Ман рассмеялся, а госпожа Капур едва не подавилась.
–Каколи,– предостерегающе сказала госпожа Рупа Мера.
–С другой стороны, не все даже знают, что забеременели,– как ни в чем ни бывало продолжала та.– Помните жену бригадира Гухи из Кашмира? Ее не слишком облагородили роды.
Минакши захохотала, вспомнив ту забавную историю.
–А что с ней произошло?– полюбопытствовал Ман.
–Ну…– начала Минакши.
–Она…– одновременно заговорила Каколи.
–Ладно, рассказывай ты,– уступила сестре Минакши.
–Нет, ты,– ответила та.
–Ладно, слушайте. Как-то раз она поехала в Кашмир поиграть в хоккей и отметить свое сорокалетие. На катке она упала, получила травму и вынуждена была вернуться в Калькутту. Там она вдруг почувствовала резкие тянущие боли внизу живота. Ей вызвали доктора…
–Доктора Эванса,– добавила Каколи.
–Нет, Куку, Эванса позвали позже, а сначала приехал другой. Так вот, она спрашивает врача: «Что со мной?» А тот ей: «У вас будет ребенок. В роддом, немедленно!»
–Да, вся Калькутта, помню, стояла на ушах,– сообщила Каколи собравшимся.– Когда об этом доложили ее мужу, он воскликнул: «Какой еще ребенок?! Что за бред!» Ему было пятьдесят пять.
–Видите ли,– продолжала Минакши,– когда у нее прекратились месячные, она решила, что это менопауза. Ей и в голову не могло прийти, что она забеременела!

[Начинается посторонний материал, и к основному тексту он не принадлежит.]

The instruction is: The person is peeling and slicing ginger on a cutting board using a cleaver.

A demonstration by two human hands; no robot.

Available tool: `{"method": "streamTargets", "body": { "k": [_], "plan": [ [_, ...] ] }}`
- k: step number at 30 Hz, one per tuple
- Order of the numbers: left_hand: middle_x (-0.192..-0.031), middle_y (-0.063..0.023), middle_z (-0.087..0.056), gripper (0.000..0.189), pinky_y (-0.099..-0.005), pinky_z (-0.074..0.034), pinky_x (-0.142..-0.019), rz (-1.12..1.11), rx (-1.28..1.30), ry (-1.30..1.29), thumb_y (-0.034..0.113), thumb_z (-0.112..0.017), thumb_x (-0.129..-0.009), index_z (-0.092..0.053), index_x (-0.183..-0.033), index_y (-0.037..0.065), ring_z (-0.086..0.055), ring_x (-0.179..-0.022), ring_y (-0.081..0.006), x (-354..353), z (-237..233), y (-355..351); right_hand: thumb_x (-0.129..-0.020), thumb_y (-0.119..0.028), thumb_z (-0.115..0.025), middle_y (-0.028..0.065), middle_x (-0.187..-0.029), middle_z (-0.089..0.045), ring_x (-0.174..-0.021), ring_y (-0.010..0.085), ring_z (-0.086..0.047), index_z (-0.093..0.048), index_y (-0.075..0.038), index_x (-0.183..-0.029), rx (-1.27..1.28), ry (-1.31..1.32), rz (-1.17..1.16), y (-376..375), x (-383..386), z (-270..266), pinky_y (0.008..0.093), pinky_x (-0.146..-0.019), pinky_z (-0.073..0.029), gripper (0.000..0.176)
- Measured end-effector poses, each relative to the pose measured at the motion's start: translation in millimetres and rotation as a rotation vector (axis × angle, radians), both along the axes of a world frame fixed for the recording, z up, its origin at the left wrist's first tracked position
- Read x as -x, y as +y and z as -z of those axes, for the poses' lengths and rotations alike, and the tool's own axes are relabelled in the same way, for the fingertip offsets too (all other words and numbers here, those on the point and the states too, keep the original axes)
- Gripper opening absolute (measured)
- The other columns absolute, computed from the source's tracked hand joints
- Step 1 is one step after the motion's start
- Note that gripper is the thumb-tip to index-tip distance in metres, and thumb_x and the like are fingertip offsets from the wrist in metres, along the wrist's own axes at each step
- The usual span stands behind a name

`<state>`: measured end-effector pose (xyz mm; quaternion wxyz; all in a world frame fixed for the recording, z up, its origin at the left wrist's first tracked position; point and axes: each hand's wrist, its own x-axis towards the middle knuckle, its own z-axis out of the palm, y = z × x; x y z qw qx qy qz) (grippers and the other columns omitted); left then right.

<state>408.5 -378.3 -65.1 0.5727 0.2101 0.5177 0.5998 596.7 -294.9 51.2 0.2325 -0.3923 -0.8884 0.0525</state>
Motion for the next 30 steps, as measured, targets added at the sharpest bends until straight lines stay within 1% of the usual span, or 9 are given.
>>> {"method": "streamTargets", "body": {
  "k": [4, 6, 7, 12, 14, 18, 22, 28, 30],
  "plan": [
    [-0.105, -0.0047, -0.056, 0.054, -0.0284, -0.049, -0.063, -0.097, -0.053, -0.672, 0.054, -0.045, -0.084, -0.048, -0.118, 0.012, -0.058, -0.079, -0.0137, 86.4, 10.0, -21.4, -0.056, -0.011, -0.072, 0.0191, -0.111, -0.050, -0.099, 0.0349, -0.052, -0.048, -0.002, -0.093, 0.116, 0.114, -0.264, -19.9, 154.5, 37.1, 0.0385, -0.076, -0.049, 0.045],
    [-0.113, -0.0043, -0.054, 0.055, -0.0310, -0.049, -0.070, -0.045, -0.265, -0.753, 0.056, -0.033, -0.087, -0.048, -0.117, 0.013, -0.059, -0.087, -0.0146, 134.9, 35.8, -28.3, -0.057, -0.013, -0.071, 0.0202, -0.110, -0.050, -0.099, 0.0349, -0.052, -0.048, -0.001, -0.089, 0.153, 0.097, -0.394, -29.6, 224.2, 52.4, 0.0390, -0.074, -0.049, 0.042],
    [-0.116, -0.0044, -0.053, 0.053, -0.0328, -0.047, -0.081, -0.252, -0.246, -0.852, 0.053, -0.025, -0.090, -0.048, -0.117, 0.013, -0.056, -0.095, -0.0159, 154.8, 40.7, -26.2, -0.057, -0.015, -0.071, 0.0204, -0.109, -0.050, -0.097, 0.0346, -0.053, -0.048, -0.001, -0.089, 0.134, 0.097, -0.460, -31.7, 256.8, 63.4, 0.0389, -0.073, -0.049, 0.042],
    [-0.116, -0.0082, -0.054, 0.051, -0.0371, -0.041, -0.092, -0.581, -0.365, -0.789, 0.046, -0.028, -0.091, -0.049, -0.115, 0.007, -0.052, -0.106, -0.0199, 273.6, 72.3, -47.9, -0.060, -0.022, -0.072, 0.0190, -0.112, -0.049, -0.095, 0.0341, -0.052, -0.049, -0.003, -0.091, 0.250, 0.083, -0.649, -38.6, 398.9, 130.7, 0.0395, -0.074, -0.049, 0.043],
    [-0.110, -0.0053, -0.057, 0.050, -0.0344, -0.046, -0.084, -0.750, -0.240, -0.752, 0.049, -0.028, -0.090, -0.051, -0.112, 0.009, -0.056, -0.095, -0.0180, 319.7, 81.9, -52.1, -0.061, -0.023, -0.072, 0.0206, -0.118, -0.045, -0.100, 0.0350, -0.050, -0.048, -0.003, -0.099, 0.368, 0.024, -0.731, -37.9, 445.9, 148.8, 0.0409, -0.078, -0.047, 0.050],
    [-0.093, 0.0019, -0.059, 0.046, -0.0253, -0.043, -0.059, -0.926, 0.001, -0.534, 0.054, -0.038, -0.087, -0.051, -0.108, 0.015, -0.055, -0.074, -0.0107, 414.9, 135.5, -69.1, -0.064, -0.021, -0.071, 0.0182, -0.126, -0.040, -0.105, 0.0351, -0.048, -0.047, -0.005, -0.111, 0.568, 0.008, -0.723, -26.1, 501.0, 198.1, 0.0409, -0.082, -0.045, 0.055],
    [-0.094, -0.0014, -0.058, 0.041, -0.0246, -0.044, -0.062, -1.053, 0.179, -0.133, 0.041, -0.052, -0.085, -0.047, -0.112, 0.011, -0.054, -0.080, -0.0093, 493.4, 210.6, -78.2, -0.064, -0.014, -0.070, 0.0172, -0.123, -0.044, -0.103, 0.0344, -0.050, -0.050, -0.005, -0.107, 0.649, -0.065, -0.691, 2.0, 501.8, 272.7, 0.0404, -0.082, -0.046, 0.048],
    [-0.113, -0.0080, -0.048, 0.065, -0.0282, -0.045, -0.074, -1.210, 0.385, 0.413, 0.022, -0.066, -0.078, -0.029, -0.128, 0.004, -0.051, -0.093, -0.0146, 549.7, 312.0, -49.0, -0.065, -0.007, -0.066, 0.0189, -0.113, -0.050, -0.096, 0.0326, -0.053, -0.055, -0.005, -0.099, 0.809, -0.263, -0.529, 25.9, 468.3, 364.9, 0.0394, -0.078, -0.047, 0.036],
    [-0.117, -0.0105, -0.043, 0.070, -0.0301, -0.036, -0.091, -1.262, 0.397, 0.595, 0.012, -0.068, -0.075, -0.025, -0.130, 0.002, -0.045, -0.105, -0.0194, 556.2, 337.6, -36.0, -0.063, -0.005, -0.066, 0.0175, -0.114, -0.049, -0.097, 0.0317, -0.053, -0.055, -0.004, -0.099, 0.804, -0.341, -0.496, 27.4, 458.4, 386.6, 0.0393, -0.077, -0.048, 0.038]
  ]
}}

Ман, заметив каменное лицо отца, разразился истерическим смехом. Даже Минакши удостоила его улыбкой. Малышка как будто тоже улыбалась, но, наверное, у нее просто отходили газы.
13.18
Мать и дочь прекрасно поладили. Несколько дней Савита непрерывно восторгалась ее мягкостью. Малышка была прямо-таки невыносимо мягкой – особенно пяточки, сгибы локтей, загривок; на загривке кожа у нее была просто умопомрачительно нежной. Порой Савита укладывала дочку рядом на кровать и только любовалась ею. Малышка, очевидно, была довольна жизнью: ела она много, но почти не шумела. Напившись молока, она смотрела на маму из-под полуприкрытых век – довольно и даже самодовольно. Савита с удивлением обнаружила, что ей, как правше, удобнее кормить ребенка левой грудью. Раньше она об этом не задумывалась.